__Exercise aim__
Type out each record word for word. Pictures stay out.

__Material for this task__
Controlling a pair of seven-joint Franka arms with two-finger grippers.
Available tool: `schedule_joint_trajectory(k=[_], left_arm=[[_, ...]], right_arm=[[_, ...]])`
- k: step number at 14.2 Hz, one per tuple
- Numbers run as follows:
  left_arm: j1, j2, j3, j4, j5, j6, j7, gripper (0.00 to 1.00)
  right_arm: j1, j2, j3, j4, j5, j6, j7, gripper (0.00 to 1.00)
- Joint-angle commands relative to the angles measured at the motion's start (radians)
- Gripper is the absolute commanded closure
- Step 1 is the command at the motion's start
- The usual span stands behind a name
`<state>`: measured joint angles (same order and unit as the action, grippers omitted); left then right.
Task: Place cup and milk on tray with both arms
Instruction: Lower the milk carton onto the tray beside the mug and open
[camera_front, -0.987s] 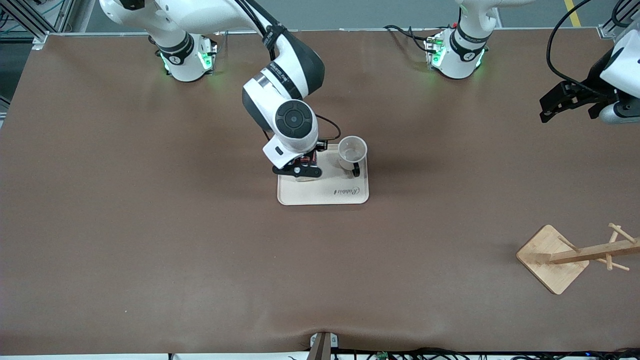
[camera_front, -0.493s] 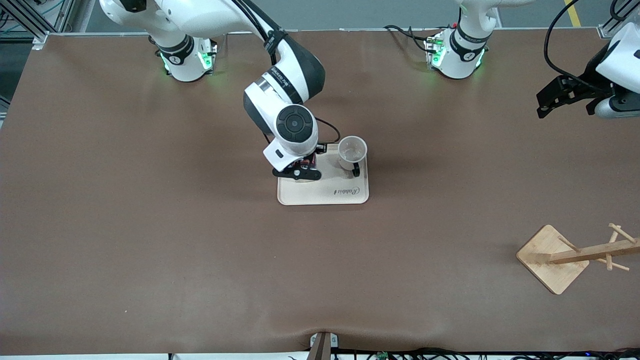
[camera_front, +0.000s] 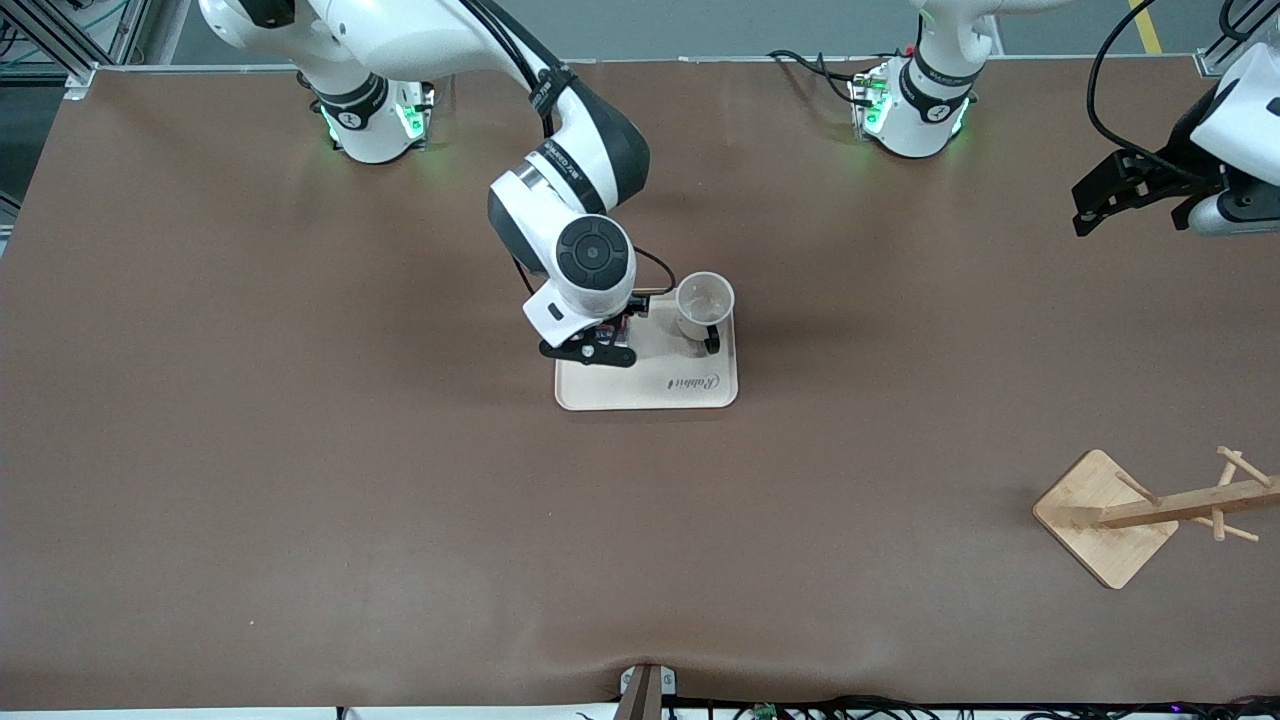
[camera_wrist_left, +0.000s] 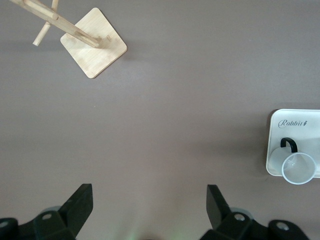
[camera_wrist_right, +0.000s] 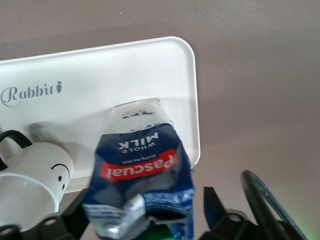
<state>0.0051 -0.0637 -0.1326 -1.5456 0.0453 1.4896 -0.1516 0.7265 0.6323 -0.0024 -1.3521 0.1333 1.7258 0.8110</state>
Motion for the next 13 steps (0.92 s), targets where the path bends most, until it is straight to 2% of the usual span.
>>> schedule_joint_trajectory(k=[1,9,13], left_arm=[[0.004,-0.002,-0.004,0.013,-0.018,-0.029,0.014,0.00],[0.004,-0.010,-0.004,0.015,-0.016,-0.051,0.014,0.00],[0.004,-0.007,-0.005,0.016,-0.016,-0.052,0.012,0.00]], right_arm=[[-0.007,0.001,0.001,0.039,-0.011,-0.018,0.014,0.00],[-0.027,-0.009,0.007,0.096,0.000,-0.072,0.013,0.00],[-0.082,-0.029,-0.002,0.238,0.034,-0.273,0.010,0.00]])
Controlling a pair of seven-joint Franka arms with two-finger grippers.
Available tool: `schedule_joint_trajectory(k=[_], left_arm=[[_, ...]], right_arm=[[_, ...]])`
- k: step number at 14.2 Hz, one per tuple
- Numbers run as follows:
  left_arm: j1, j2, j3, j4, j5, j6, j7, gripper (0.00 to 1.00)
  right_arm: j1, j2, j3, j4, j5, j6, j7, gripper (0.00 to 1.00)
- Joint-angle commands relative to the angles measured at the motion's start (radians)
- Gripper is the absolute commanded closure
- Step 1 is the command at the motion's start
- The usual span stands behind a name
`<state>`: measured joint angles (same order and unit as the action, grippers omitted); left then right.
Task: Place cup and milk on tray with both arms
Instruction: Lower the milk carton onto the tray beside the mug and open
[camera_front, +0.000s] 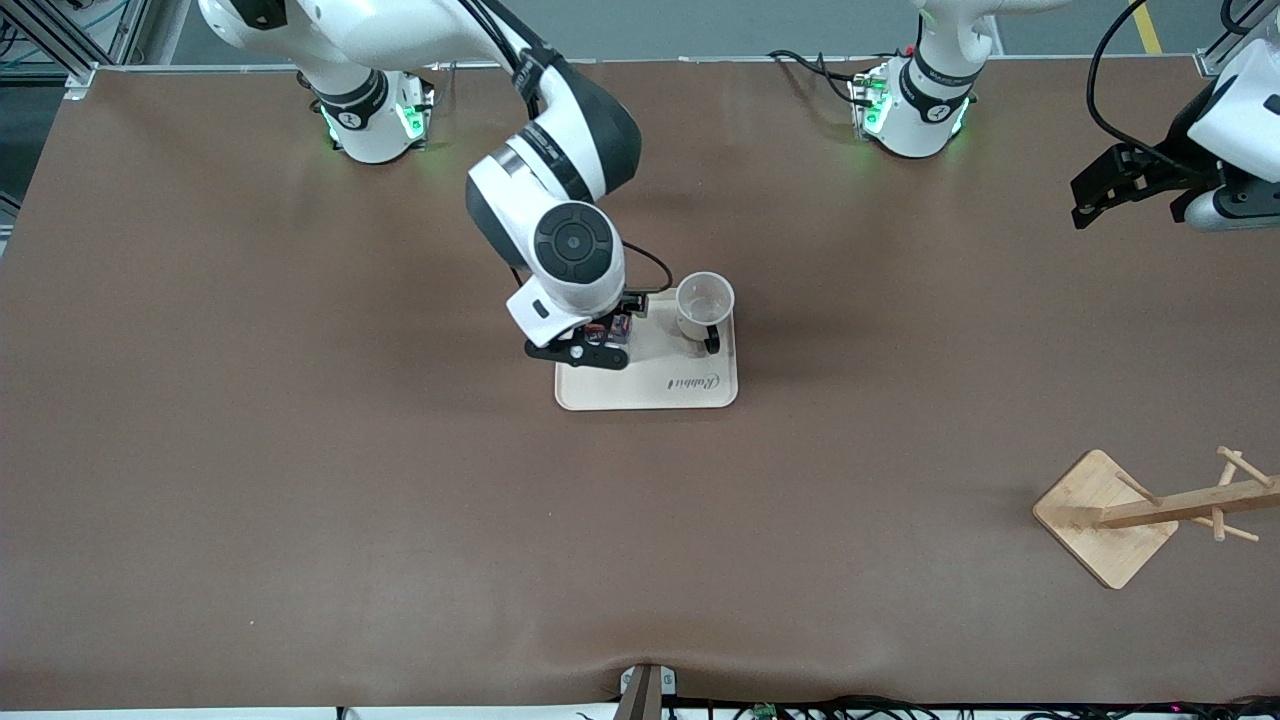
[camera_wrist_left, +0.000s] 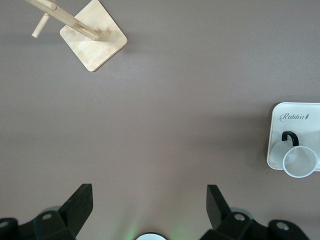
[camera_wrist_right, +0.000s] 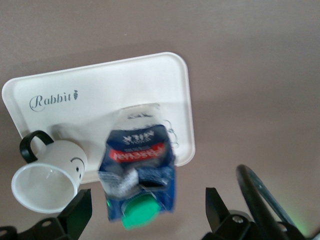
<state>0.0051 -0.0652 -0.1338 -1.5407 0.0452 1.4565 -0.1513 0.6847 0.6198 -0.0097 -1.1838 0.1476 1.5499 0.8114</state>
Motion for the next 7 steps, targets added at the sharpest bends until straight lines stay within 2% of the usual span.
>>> schedule_joint_trajectory(k=[1,7], left_arm=[[0.004,-0.007,-0.004,0.011,-0.016,-0.019,0.012,0.00],[0.003,-0.005,-0.012,0.013,-0.015,-0.018,0.003,0.00]], right_arm=[[-0.069,-0.032,0.007,0.093,0.023,-0.126,0.009,0.00],[-0.198,-0.170,0.001,0.102,-0.005,-0.287,0.015,0.00]])
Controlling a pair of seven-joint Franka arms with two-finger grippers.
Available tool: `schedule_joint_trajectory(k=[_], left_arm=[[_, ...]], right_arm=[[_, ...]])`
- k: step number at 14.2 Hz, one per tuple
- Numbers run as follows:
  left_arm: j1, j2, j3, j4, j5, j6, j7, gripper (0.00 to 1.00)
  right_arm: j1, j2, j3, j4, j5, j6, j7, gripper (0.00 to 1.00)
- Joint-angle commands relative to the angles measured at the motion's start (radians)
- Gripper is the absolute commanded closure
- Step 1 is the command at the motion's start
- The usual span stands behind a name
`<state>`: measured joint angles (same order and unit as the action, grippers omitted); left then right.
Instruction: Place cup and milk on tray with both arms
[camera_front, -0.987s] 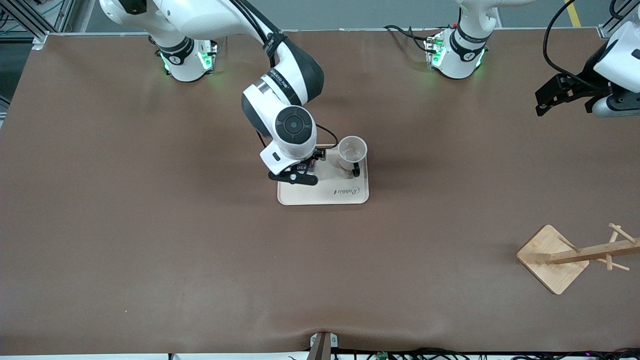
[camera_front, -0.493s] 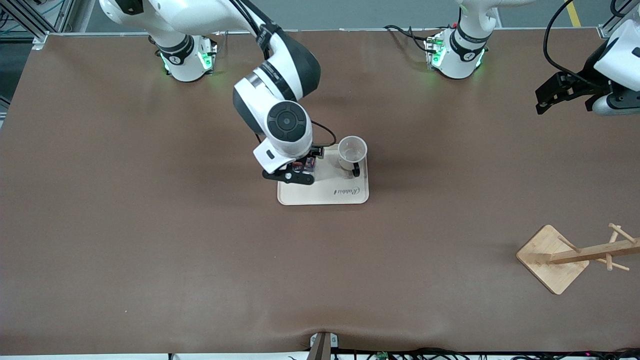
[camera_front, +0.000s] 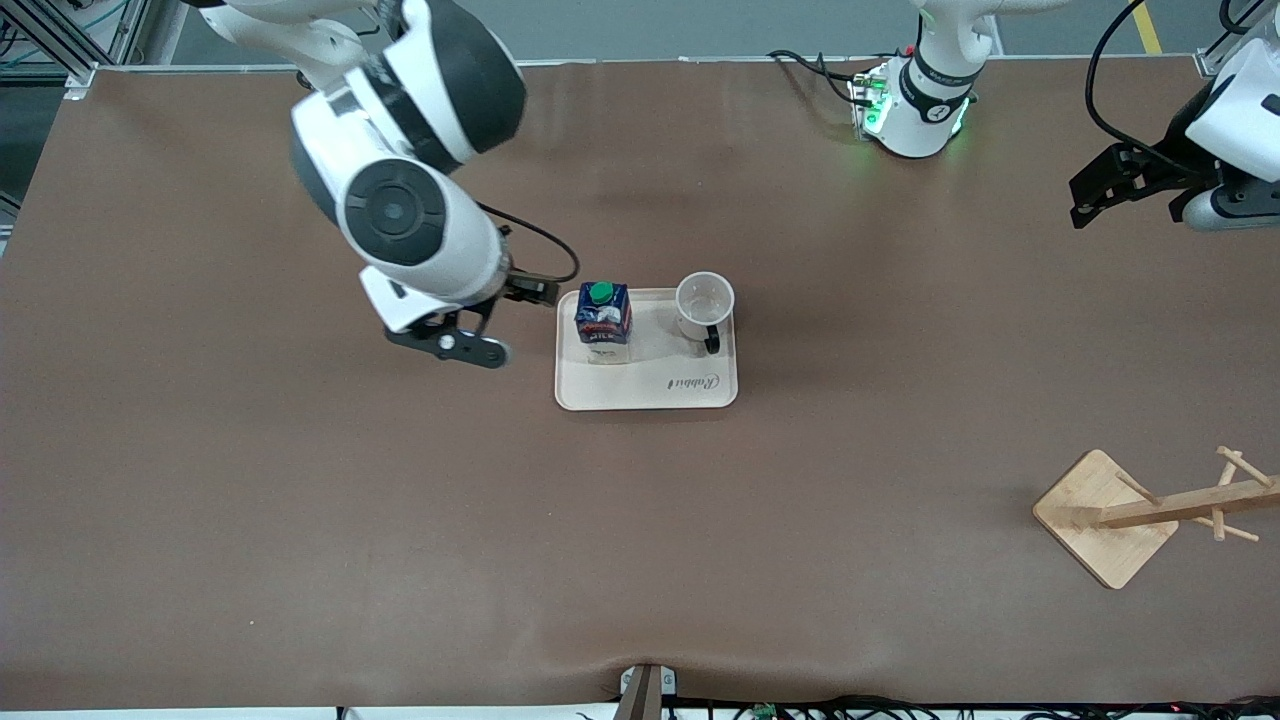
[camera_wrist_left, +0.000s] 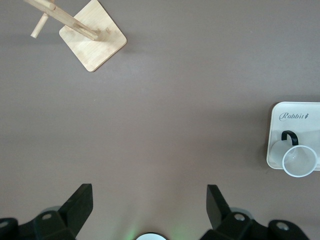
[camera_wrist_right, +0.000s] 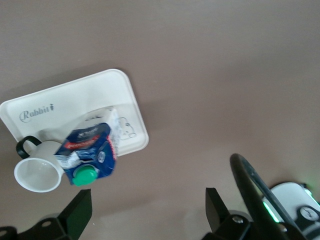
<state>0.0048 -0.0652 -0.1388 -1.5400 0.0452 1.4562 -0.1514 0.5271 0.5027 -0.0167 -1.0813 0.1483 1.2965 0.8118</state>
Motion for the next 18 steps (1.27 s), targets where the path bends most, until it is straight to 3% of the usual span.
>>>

__Solution to this problem__
Controlling a pair of seven-joint Franka arms with two-finger grippers.
Available tool: `schedule_joint_trajectory(k=[_], left_arm=[[_, ...]], right_arm=[[_, ...]])`
- k: step number at 14.2 Hz, one per tuple
- Numbers run as follows:
  left_arm: j1, j2, j3, j4, j5, j6, j7, gripper (0.00 to 1.00)
  right_arm: j1, j2, j3, j4, j5, j6, j7, gripper (0.00 to 1.00)
- Joint-angle commands relative to the angles measured at the motion's start (radians)
- Gripper is the absolute commanded closure
- Step 1 is the command at the motion's start
- The usual span stands behind a name
`<state>`: measured joint angles (same order and unit as the action, grippers omitted); left then right.
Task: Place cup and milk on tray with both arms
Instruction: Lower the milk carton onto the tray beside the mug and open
[camera_front, -0.987s] 
[camera_front, -0.493s] 
[camera_front, +0.000s] 
[camera_wrist_left, +0.000s] 
[camera_wrist_right, +0.000s] 
<state>0.0051 -0.0637 -0.1326 -1.5456 0.0453 1.4896 -0.1516 0.7265 0.6323 -0.0024 -1.3521 0.1333 1.7258 0.8110</state>
Motion for the next 13 steps (0.92 s), targets where the path bends most, until it is straight to 2% of the usual span.
>>> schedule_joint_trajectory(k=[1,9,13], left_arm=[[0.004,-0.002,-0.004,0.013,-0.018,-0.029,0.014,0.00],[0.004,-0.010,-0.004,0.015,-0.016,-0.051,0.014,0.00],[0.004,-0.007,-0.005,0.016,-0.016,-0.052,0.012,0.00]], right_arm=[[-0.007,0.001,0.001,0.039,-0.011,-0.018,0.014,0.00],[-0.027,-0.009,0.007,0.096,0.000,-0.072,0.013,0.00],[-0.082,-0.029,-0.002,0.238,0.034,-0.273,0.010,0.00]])
Controlling a pair of seven-joint Franka arms with two-finger grippers.
Available tool: `schedule_joint_trajectory(k=[_], left_arm=[[_, ...]], right_arm=[[_, ...]])`
- k: step number at 14.2 Hz, one per tuple
- Numbers run as follows:
  left_arm: j1, j2, j3, j4, j5, j6, j7, gripper (0.00 to 1.00)
  right_arm: j1, j2, j3, j4, j5, j6, j7, gripper (0.00 to 1.00)
- Joint-angle commands relative to the angles measured at the motion's start (radians)
- Gripper is the absolute commanded closure
- Step 1 is the command at the motion's start
- The usual span stands behind a name
`<state>`: measured joint angles (same order and unit as the action, grippers omitted); left then right.
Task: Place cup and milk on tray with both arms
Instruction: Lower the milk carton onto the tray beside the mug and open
[camera_front, +0.000s] 
[camera_wrist_left, +0.000s] 
[camera_wrist_right, +0.000s] 
<state>0.0051 -0.0652 -0.1338 -1.5407 0.0452 1.4565 -0.1513 0.6847 0.6198 -0.0097 -1.1838 0.1476 1.5499 0.8114</state>
Motion for the next 7 steps, targets added at the sharpest bends until straight lines stay within 2% of the usual span.
>>> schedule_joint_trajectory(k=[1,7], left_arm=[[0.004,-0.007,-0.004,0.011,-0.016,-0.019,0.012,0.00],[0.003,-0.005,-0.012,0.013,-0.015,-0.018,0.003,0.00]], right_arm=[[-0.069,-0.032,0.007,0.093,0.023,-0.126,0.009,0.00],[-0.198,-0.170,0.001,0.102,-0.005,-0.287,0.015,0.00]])
Controlling a pair of seven-joint Franka arms with two-finger grippers.
Available tool: `schedule_joint_trajectory(k=[_], left_arm=[[_, ...]], right_arm=[[_, ...]])`
- k: step number at 14.2 Hz, one per tuple
- Numbers run as follows:
  left_arm: j1, j2, j3, j4, j5, j6, j7, gripper (0.00 to 1.00)
  right_arm: j1, j2, j3, j4, j5, j6, j7, gripper (0.00 to 1.00)
- Joint-angle commands relative to the angles measured at the motion's start (radians)
- Gripper is the absolute commanded closure
- Step 1 is the command at the motion's start
- The usual span stands behind a name
`<state>`: measured joint angles (same order and unit as the action, grippers omitted); left then right.
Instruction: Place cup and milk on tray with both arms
[camera_front, -0.987s] 
[camera_front, -0.493s] 
[camera_front, +0.000s] 
[camera_wrist_left, +0.000s] 
[camera_wrist_right, +0.000s] 
<state>0.0048 -0.0652 -0.1388 -1.5400 0.0452 1.4562 -0.1514 0.5271 0.5027 -0.0167 -1.0813 0.1483 1.2965 0.8118</state>
Motion for the next 18 steps (1.27 s), targets where the path bends most, until it is straight to 3% of the usual span.
>>>

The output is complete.